The Coronavirus’ toll on low-income workers and entrepreneurs
By Rudy Espinoza
The Coronavirus has gone viral (pun intended). Over the last week, we’ve seen headlines taken over by the threat of illness in our communities. Supermarkets, big box stores, and even Amazon are sold out of hand sanitizer, anti-bacterial wipes, and toilet paper. Employers are telling their workers to stay home. Some countries have asked their citizens to stay home. Amid the headlines and videos of people fighting over palettes of water bottles, what we are not talking about is the impact this illness, and the economic uncertainty it is creating, is having on workers, micro-entrepreneurs, and others who depend on healthy communities.
This past week, we heard a handful of stories from the workers and entrepreneurs who participate in our Semi’a Fund; they are already feeling the economic impact of the Coronavirus, the latest threat to their already vulnerable livelihoods.
The applications we receive for our loan fund are the epitome of what the late University of Michigan Stephen M. Ross School of Business professor C.K. Prahalad calls “The Bottom of the Pyramid,” entrepreneurs who are an integral part of our local economy, in fact the foundation of it, but are usually not given the attention and resources they deserve. Economic development strategies we often see in our cities tend to focus on large employers (let’s say, Amazon), as opposed to the thousands of sole proprietors that operate businesses as their main source of income.
Our borrowers face tremendous odds to advance their businesses and their families. Many of them struggle with the usual issues entrepreneurs face, but our clients also face a variety of other challenges, from managing diabetes without comprehensive healthcare, rising rents (for both their business and household), grappling with their immigration status, and the constant anxiety of being unable to pay a bill if they happen to have too many “slow” days in a row.

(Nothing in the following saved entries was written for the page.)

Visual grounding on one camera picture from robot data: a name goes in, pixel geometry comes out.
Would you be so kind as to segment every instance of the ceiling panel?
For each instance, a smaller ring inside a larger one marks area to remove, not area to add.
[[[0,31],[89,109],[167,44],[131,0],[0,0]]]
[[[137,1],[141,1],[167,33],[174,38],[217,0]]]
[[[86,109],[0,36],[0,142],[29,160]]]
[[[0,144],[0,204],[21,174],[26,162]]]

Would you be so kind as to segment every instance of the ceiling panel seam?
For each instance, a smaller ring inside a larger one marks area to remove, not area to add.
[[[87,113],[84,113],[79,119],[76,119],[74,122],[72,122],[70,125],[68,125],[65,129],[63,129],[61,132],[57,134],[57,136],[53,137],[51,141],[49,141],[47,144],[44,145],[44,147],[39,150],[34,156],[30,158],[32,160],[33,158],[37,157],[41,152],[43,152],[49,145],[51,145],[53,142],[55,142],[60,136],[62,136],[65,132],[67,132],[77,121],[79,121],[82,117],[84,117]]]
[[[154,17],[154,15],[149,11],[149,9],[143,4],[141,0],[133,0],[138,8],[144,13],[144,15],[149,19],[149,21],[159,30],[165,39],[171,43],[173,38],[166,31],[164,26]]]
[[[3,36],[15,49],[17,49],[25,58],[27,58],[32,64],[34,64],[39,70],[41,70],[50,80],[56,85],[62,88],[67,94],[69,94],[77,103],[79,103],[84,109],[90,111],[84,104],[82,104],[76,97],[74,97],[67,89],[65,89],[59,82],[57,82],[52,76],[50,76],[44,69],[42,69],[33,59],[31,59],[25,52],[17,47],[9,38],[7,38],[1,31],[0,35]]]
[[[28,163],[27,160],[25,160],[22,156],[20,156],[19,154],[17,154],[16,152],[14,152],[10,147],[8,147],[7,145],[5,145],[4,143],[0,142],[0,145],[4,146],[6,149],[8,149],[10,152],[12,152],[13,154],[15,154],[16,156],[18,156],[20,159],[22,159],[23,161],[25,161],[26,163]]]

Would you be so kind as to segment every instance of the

The Coronavirus is impacting everyone’s lives, but we should consider that some of the most vulnerable among us are the low wage workers and micro-entrepreneurs who as a result of not being able to secure a job have created their own. Even with widespread calls to stay home and avoid contact with other people, hundreds of thousands of workers and low-income entrepreneurs may not have that privilege; they must choose between managing the threat of an illness or provide for their basic needs like food, housing, and healthcare.
The loan applications we reviewed this week illustrate the challenges micro-entrepreneurs are facing. One entrepreneur relies on her fruit business to pay for her household bills. When she doesn’t have sufficient working capital to buy fruit for her business, she cannot invest in more produce to make sales, so her profits drop and she struggles to make enough to survive. As customers are staying home, she is now worried that even if she does secure capital, she won’t have anyone to sell to.

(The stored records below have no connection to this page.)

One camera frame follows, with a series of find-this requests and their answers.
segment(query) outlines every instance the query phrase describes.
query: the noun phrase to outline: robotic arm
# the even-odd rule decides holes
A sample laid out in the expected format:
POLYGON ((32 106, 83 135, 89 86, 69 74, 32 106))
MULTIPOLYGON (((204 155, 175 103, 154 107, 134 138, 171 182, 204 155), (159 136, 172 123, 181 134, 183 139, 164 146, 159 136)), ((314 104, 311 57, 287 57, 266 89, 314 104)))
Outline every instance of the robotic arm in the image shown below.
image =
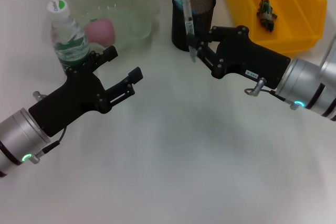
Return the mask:
POLYGON ((103 54, 94 51, 82 64, 67 69, 67 81, 50 95, 34 92, 38 102, 29 110, 21 109, 0 123, 0 177, 30 160, 34 164, 60 141, 49 137, 65 129, 88 111, 108 113, 113 106, 134 95, 133 84, 143 76, 139 67, 113 87, 105 90, 93 72, 118 56, 115 48, 103 54))
POLYGON ((249 95, 267 91, 295 110, 299 106, 336 121, 336 39, 321 66, 294 59, 253 43, 248 28, 213 27, 208 32, 188 35, 187 43, 197 49, 197 56, 217 79, 237 73, 256 81, 249 95), (208 43, 218 41, 216 53, 208 43), (262 90, 266 86, 271 91, 262 90))
MULTIPOLYGON (((290 58, 253 43, 248 32, 245 26, 213 27, 206 33, 188 35, 187 42, 197 49, 197 56, 213 77, 238 73, 257 82, 249 95, 256 97, 260 91, 267 91, 290 104, 291 109, 302 106, 336 121, 336 39, 319 67, 301 59, 291 62, 290 58), (212 41, 219 41, 216 52, 208 47, 212 41)), ((101 55, 92 51, 82 65, 67 69, 67 81, 62 87, 50 95, 34 92, 38 100, 34 106, 28 111, 21 109, 0 123, 0 177, 25 160, 38 163, 60 143, 49 144, 49 137, 84 113, 105 114, 134 95, 132 85, 143 78, 140 68, 108 90, 93 74, 117 55, 114 47, 101 55)))

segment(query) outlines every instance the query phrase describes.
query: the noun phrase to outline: yellow storage box
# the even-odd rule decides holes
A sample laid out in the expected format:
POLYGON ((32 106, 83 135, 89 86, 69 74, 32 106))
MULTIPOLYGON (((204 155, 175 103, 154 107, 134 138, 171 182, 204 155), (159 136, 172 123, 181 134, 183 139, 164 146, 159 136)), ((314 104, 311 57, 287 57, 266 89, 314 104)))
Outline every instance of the yellow storage box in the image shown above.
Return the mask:
POLYGON ((250 29, 250 39, 282 54, 304 51, 322 37, 327 0, 270 0, 278 15, 274 31, 261 26, 257 11, 261 0, 227 0, 235 25, 250 29))

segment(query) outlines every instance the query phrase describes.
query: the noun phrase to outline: plastic bottle
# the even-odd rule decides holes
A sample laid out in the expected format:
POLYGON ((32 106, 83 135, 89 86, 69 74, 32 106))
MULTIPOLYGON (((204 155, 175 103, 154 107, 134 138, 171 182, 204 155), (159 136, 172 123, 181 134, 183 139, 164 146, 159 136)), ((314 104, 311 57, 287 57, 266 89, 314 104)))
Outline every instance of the plastic bottle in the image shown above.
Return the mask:
POLYGON ((53 0, 47 6, 51 19, 51 41, 64 69, 84 62, 90 47, 84 30, 72 18, 65 0, 53 0))

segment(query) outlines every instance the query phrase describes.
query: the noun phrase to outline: pink sponge
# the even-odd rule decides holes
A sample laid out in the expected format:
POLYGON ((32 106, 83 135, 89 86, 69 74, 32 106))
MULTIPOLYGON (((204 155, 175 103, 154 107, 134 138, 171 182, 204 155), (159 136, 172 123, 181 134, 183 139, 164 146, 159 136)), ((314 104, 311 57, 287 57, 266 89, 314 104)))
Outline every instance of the pink sponge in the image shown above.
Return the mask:
POLYGON ((112 21, 102 18, 88 23, 84 27, 89 42, 98 43, 104 47, 111 46, 116 40, 112 21))

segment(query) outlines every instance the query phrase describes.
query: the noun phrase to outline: green bottle label
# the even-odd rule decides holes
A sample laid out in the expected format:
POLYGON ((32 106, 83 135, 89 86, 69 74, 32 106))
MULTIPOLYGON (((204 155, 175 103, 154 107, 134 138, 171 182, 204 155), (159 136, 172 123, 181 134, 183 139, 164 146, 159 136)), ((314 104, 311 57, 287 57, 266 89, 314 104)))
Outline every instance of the green bottle label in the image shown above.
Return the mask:
POLYGON ((79 38, 79 39, 75 39, 75 37, 76 37, 76 35, 74 35, 67 43, 60 43, 60 42, 56 43, 54 45, 54 49, 57 50, 57 51, 61 51, 61 50, 67 50, 67 49, 73 48, 73 47, 79 47, 80 45, 82 45, 82 43, 84 41, 84 36, 79 38))
POLYGON ((67 68, 83 64, 87 60, 88 56, 90 55, 89 51, 86 54, 86 56, 84 56, 83 58, 80 58, 78 60, 67 61, 67 60, 62 60, 62 59, 58 58, 59 62, 61 63, 61 65, 63 67, 64 73, 67 70, 67 68))

Another client has a more “established” business, a mobile food business that relies on festivals and gatherings to not only sustain himself, but also the workers he employs and their respective families. When gatherings are cancelled, expenses are cut. What’s more, he just got word that his whole suppliers are placing caps on staple products like rice, which he needs to make burritos. With less supplies, he has less product to sell, which then translates into less revenue.
If you’re reading this, you probably have the option and privilege of “working from home,” but the majority of workers and micro-entrepreneurs, the bottom of our economic pyramid, simply don’t have that luxury. When a crisis hits, they are the most vulnerable. Low wage workers, micro-entrepreneurs, small businesses and entire families will feel this crisis more than anyone else, even if they don’t actually get sick.
For me, the Coronavirus is revealing once again the lack of infrastructure our country has to protect the most vulnerable. As Italy moved to shut down most of its country to business, they have also worked feverishly to freeze mortgage payments and support residents. Why does it feel that a government intervention that directly supports the vast majority of low-income people could never happen here?
If there is one thing we learn from this pandemic, it is that we are all connected no matter the borders we physically, socially or mentally construct.
We must advance initiatives that are truly equitable; equitable initiatives are those that focus resources on the most vulnerable among us, low wage workers, those without access to health care, and the micro-entrepreneur whose very livelihood can be severely impacted by too many people “working from home.” We must demand, especially in times of crisis, we do everything possible to support vulnerable communities: paid sick leave, freezing rents, direct cash transfers to low-income families, free and accessible healthcare, and wholesale restructuring of debt, even if only temporary, to support those who need it.
Most challenges offer us an opportunity to learn, to grow, and to show what we’re truly made of. My hope is that we don’t forget who makes up the foundation of our communities and our economy: the worker and entrepreneur who has no choice but to step out into the world to take care of their families.